Despite this voting system meaning that vote share can be more accurately translated to that for Westminster elections, the large size of constituencies needed to facilitate this system means that parties’ local support becomes diluted as voters choose parties they believe will have a better chance of winning nationally. This estimate, for example, has the Liberal Democrats in fourth in Brecon, Radnor and Cwm Tawe – on 13.7%, down from 29.5% at the general election – and has Plaid Cymru winning Cardiff South and Penarth despite coming fifth with 8.2% at the general election – having performed nearly half as well as the Greens on 14.5% (their best performance in Wales), whose support would only have increased by 0.3pp in this estimate.
Comparisons With Existing Models
Currently, Sky News and BBC News have their own models of estimating what the results of local elections would be as a nationwide poll. These models, however, are fundamentally different from &Elections’ LEGEEE. BBC News’ Projected National Share (PNS) and Sky News’ National Equivalent Vote (NEV) are both exclusively based on trends in England – as these are easier to consistently model year-on-year, as local elections do not happen in Wales or Scotland every year. The replicability of these models in every election is their primary advantage over &Elections’ projection. Furthermore, instead of being based on the results of every council up for election, these models are based on the results and swings of wards that are representative of the national electorate and in which the major parties have all contested.

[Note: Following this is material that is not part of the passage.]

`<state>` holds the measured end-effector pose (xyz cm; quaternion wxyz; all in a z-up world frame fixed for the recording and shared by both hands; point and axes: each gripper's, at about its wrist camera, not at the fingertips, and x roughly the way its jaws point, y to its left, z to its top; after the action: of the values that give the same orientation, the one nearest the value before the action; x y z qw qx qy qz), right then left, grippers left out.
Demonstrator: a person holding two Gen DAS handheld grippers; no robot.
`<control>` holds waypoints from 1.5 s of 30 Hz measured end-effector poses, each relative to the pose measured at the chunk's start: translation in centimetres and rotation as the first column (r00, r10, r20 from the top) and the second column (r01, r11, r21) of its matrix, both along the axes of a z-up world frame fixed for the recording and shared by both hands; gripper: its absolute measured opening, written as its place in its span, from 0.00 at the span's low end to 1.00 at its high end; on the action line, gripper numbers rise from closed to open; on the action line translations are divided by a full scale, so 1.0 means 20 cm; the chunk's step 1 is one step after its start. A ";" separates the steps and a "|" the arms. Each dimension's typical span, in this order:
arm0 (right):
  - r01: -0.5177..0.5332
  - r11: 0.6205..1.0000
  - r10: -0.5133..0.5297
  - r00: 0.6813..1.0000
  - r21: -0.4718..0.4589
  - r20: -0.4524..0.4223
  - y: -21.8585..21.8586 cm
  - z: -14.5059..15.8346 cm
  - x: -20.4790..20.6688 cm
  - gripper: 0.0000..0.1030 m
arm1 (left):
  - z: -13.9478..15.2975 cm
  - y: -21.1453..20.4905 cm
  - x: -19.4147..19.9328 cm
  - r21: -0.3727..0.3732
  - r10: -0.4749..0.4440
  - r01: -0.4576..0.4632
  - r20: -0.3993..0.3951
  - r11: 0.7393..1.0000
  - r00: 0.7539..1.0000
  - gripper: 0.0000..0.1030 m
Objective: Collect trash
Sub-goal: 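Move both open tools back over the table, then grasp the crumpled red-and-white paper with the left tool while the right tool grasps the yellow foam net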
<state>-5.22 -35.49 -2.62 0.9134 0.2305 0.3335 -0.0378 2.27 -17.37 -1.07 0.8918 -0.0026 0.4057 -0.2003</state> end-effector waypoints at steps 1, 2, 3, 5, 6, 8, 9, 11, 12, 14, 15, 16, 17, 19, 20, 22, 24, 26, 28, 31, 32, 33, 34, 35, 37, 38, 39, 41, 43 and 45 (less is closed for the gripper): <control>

Ultimately, because these projections are not designed to be representative of an election to the House of Commons, they are more unreliable at estimating what the nationwide vote share for an election to Parliament would be. Therein lies an issue with Sky News’ House of Commons projection based on its National Equivalent Vote estimate – as the NEV was not designed specifically to be representative of a parliamentary election, the figures it produces are less accurate. &Elections’ General Election Equivalent Vote/Seat Estimate (GEEV/SE), however, is specifically designed to capture what the equivalent result of a general election would be using the local election results. As this means many seats are grounded exclusively in the tangible results of the local elections in each local area, the GEESE model is more able to accurately capture the number of seats each party would have won. As Sky’s NEV seat estimate only applies the uniform national swing onto a generic projection, it risks encountering the issue of producing an estimate that would be impossible to replicate with the empirical results of the election – and, in fact, does encounter this issue – with Sky’s NEV estimating that the results of the local elections would yield the Greens only 13 seats, while, under &Elections’ GEESE model, 38 of the 52 seats it projects for the Greens are based on the actual results of the election – and despite it being hypothetically possible that unanticipated intra-authority discrepancies could mean that some seats estimated solely on election results could be inaccurately projected, it would be nigh impossible for that to have occurred in at least 25 of 38 instances.